Where a line of the entries holds the string "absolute", copy that line.

Segment Start: Record excerpts

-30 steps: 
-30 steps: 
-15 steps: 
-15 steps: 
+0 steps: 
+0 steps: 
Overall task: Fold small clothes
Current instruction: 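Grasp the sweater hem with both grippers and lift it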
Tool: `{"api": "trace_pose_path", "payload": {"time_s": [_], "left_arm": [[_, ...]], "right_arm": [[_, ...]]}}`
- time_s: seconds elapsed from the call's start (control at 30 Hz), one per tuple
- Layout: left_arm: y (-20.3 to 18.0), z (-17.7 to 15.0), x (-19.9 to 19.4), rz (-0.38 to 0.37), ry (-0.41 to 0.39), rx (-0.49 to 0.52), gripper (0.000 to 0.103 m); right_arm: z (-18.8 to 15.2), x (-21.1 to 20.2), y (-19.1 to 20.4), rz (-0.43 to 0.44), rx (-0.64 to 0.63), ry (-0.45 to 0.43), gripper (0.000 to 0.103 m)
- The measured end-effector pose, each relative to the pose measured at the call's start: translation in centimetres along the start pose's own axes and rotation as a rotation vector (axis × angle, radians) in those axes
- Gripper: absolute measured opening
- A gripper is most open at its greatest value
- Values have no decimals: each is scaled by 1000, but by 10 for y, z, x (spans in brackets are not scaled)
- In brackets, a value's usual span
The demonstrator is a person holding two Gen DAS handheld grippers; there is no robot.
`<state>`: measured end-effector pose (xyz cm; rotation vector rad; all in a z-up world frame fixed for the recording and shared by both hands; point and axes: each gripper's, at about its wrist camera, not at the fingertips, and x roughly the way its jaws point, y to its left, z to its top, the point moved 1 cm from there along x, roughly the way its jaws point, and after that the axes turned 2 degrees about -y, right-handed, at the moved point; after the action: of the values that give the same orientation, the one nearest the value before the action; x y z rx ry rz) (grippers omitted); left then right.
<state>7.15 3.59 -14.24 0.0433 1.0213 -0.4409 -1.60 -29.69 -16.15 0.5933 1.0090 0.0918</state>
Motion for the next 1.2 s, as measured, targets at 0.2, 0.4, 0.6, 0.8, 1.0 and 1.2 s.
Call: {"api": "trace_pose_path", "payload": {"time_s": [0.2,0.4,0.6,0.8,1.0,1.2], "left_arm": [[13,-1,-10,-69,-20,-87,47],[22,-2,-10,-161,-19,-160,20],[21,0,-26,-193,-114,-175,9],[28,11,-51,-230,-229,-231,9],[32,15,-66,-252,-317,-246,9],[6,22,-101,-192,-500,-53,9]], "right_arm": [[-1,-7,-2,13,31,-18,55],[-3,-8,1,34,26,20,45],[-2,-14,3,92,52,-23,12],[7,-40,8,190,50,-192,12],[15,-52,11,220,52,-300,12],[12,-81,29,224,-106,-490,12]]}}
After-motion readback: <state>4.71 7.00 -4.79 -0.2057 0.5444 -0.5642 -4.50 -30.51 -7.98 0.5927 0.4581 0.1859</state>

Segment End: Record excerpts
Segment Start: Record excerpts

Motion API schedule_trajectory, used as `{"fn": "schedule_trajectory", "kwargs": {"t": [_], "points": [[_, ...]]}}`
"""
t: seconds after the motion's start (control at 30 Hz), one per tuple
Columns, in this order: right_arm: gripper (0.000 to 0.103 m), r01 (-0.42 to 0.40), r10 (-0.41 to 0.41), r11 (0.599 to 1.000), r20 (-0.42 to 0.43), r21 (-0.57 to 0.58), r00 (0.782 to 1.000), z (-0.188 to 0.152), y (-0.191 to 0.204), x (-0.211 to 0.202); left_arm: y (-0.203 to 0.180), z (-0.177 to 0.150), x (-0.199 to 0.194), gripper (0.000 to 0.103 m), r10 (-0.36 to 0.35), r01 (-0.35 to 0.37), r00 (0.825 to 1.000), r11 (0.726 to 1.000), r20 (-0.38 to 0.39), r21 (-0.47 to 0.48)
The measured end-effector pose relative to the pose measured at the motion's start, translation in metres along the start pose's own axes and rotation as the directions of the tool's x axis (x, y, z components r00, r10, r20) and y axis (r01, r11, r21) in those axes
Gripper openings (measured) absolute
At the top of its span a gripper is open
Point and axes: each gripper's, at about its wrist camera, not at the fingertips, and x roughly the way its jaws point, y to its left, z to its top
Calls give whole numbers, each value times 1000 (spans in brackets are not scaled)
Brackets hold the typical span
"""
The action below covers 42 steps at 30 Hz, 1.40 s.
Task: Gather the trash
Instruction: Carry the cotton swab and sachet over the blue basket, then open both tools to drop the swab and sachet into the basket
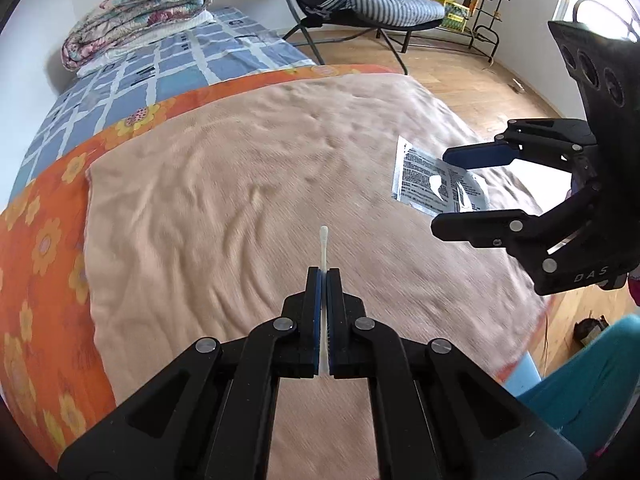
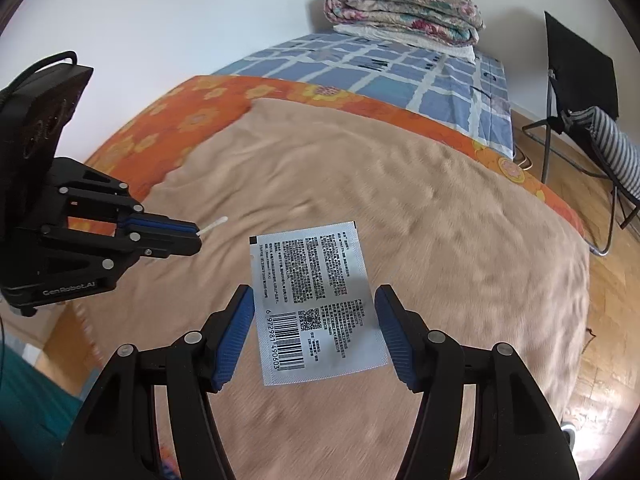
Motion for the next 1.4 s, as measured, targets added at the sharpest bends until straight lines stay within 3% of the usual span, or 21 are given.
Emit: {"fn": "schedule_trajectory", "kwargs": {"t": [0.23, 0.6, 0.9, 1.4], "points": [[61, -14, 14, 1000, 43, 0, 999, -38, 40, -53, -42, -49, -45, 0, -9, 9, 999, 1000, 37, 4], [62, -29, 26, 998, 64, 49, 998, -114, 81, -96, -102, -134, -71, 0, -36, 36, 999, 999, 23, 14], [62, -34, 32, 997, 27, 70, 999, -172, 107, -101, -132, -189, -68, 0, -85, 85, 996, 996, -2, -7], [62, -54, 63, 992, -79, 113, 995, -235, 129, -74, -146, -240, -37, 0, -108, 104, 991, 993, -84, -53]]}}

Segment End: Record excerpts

Answer to this task ::
- Gripper: absolute measured opening
Gripper openings (measured) absolute

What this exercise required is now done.